As I read this illustrated manifesto by some 17th century red pill Nice Guy, I grew more appalled with every page turn. But as far as I could tell, A was not engaging critically with the text. Unlike Georgie Porgie, this story did not seem to be upsetting her; she was just looking slightly intrigued or slightly bored based on the picture, same as always.
Still, I felt obligated to say something.
“You know, A,” I ventured. “Just because someone does something nice for you doesn’t mean that you have to be their friend if you don’t like them. And just because someone likes you a whole lot, that doesn’t mean that you have to like them back, even if other people think that you should.”
A stared at me blankly.
“Well, anyway,” I said. “They want you to write the word ‘hat’ five times now.”

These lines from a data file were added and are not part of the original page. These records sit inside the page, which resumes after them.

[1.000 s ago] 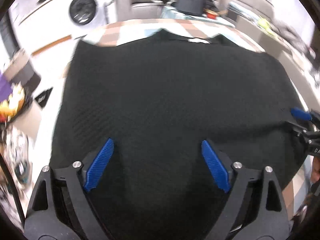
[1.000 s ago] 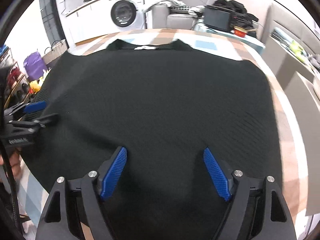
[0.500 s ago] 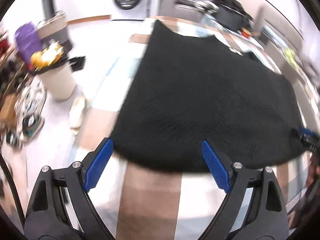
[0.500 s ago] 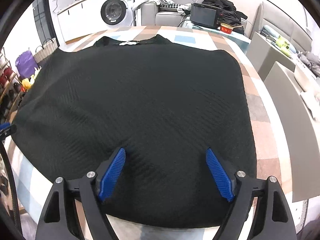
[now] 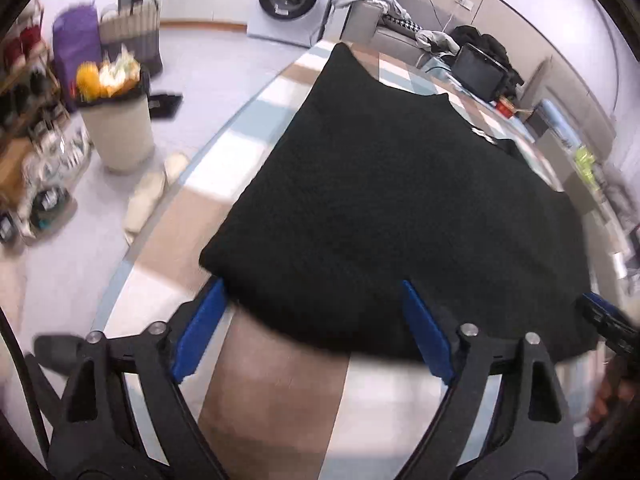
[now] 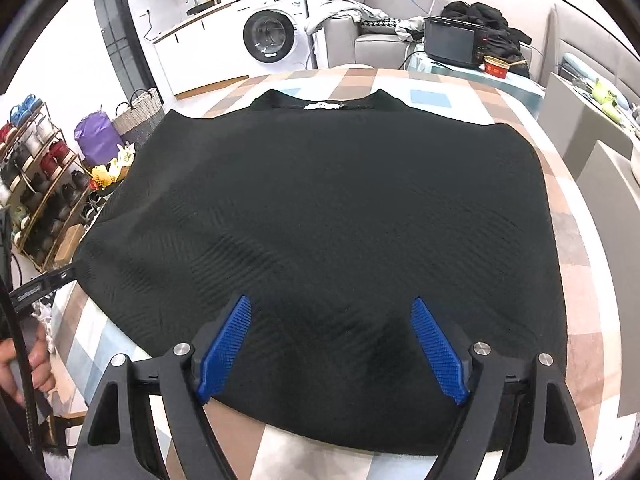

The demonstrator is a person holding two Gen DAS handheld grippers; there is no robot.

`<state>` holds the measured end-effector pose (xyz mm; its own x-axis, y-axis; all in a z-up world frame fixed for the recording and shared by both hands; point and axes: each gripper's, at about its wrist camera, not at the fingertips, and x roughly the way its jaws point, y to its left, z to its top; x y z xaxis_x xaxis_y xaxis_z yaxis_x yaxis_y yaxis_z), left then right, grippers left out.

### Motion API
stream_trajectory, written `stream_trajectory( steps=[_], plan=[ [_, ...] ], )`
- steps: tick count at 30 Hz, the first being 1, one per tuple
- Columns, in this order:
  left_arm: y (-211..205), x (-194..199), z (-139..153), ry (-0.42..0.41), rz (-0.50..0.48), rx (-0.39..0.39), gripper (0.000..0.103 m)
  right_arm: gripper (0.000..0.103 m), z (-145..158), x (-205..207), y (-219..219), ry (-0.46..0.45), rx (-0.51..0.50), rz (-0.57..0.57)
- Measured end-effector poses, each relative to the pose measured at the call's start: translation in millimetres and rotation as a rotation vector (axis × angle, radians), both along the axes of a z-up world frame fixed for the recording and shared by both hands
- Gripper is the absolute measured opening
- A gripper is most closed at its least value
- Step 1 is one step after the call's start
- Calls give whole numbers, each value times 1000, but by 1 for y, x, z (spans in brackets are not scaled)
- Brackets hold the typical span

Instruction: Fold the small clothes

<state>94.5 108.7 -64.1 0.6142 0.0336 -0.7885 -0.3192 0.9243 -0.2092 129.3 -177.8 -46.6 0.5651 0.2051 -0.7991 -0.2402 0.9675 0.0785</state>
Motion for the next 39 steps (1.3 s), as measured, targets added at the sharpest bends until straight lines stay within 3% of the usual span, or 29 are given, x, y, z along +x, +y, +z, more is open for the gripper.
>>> stream_trajectory(
  steps=[2,4,5,7,16,21,25,29,31,33,35,37,39],
  plan=[
    [-8,13,-1,-5,16,45,57,84,-1,-2,-2,5,-7,-9],
    [-10,25,-1,-32,18,18,21,84,-1,-5,-3,-1,-20,-22],
    [-10,26,0,-52,17,-24,20,84,-1,-7,-5,0,-18,-28],
    [-10,23,5,-93,45,-18,18,84,-1,-8,-7,3,-14,-39],
    [-1,-15,21,-148,78,-38,17,84,-9,-6,-10,24,-34,-37],
    [-22,-15,62,-262,-18,22,17,84,-15,-3,-9,34,-28,-29],
    [-64,4,104,-368,-193,70,15,84,-11,-6,-20,26,1,-46],
    [-139,28,129,-435,-445,100,15,84,-4,-10,-33,9,7,-74],
    [-184,34,129,-429,-590,99,15,84,2,-15,-41,-6,5,-98],
    [-220,38,117,-369,-719,84,17,84,6,-20,-54,-16,3,-139],
    [-244,39,101,-298,-800,67,26,84,9,-24,-68,-20,-4,-183],
    [-251,34,88,-261,-833,28,50,84,9,-28,-81,-14,-12,-227],
    [-244,27,83,-249,-811,-10,63,84,9,-30,-95,-5,-9,-259]
  ],
)
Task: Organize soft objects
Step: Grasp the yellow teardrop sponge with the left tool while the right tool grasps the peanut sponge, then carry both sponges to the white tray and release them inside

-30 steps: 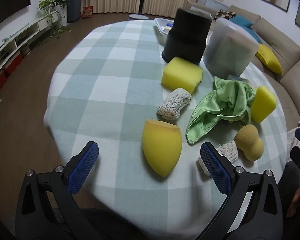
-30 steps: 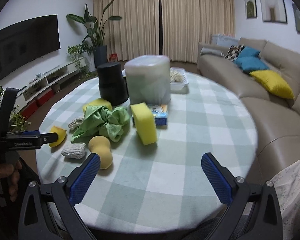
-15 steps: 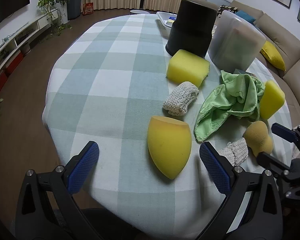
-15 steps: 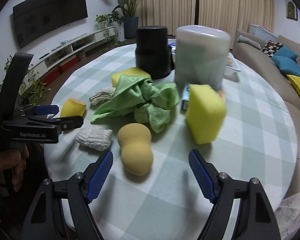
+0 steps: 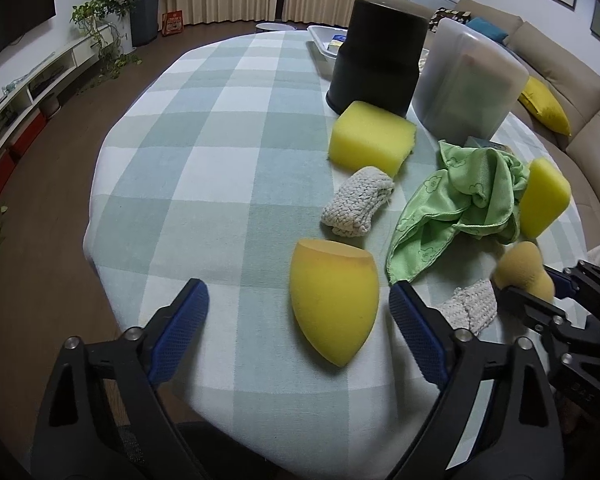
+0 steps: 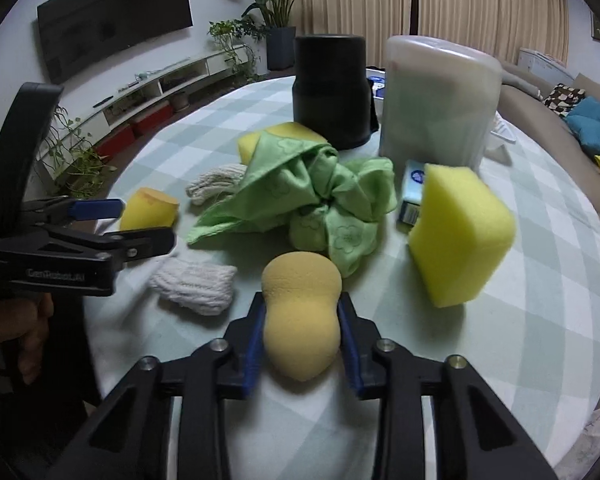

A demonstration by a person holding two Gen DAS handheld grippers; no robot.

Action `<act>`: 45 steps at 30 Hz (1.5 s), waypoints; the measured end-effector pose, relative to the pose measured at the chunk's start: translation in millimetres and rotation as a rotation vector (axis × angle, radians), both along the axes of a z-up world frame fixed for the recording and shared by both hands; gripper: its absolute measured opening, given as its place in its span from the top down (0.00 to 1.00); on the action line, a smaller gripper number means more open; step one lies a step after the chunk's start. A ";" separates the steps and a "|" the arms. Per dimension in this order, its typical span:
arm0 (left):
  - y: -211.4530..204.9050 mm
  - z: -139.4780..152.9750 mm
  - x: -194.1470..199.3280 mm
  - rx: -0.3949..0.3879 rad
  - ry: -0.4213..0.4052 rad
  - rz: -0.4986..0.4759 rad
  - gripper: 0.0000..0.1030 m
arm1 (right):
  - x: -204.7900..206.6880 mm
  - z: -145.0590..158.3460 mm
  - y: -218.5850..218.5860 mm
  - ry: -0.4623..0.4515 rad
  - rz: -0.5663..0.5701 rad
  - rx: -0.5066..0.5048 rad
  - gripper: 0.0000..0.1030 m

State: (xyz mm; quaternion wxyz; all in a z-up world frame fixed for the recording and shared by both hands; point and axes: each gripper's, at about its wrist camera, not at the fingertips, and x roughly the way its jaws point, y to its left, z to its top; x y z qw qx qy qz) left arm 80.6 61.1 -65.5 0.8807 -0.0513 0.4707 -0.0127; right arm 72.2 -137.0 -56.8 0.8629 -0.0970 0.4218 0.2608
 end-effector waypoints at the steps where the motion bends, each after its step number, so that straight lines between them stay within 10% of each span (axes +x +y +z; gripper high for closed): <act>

I think I might have kids one day, and I’ve sometimes thought about how I would handle their media consumption. I watched a lot of stuff when I was little that I think taught me some really bad ideas about life, especially about how women were supposed to be and what love was supposed to look like. I’d like to keep this from happening to my kids, but I also wouldn’t want to be a controlling buzzkill about every little thing or make them feel bad about enjoying things that they like. I myself enjoy a lot of really ugly and misogynist things that I fully know I shouldn’t (for example, Game of Thrones). I wouldn’t want to forbid my kids their own mindless entertainments just because we don’t yet live in a perfect world.
My coworker Joen recently wrote about watching My Little Ponies with his four-year-old daughter and not being best pleased with the societal structure of Ponyville. In the end, he makes peace with the fact that to his daughter, for now at least, a pony is just a pony. Maybe you just have to follow your kid’s lead. Both A and B were really bothered by Georgie Porgie; it clearly disturbed them and they wanted an explanation. But although I was horrified by The Frog Prince, A didn’t notice anything off about it. To her, it was just a princess and a frog, not a metaphor for a woman’s obligation to make herself sexually available to whatever man decides he ought to have her. When she’s 19, I’m sure her women’s studies professor at Barnard will set her straight, but until then I can probably let it slide.
(Still, were she my daughter, I have a feeling that book would go mysteriously missing in the night, and god help any frog who fished it out of the trash and brought it back.)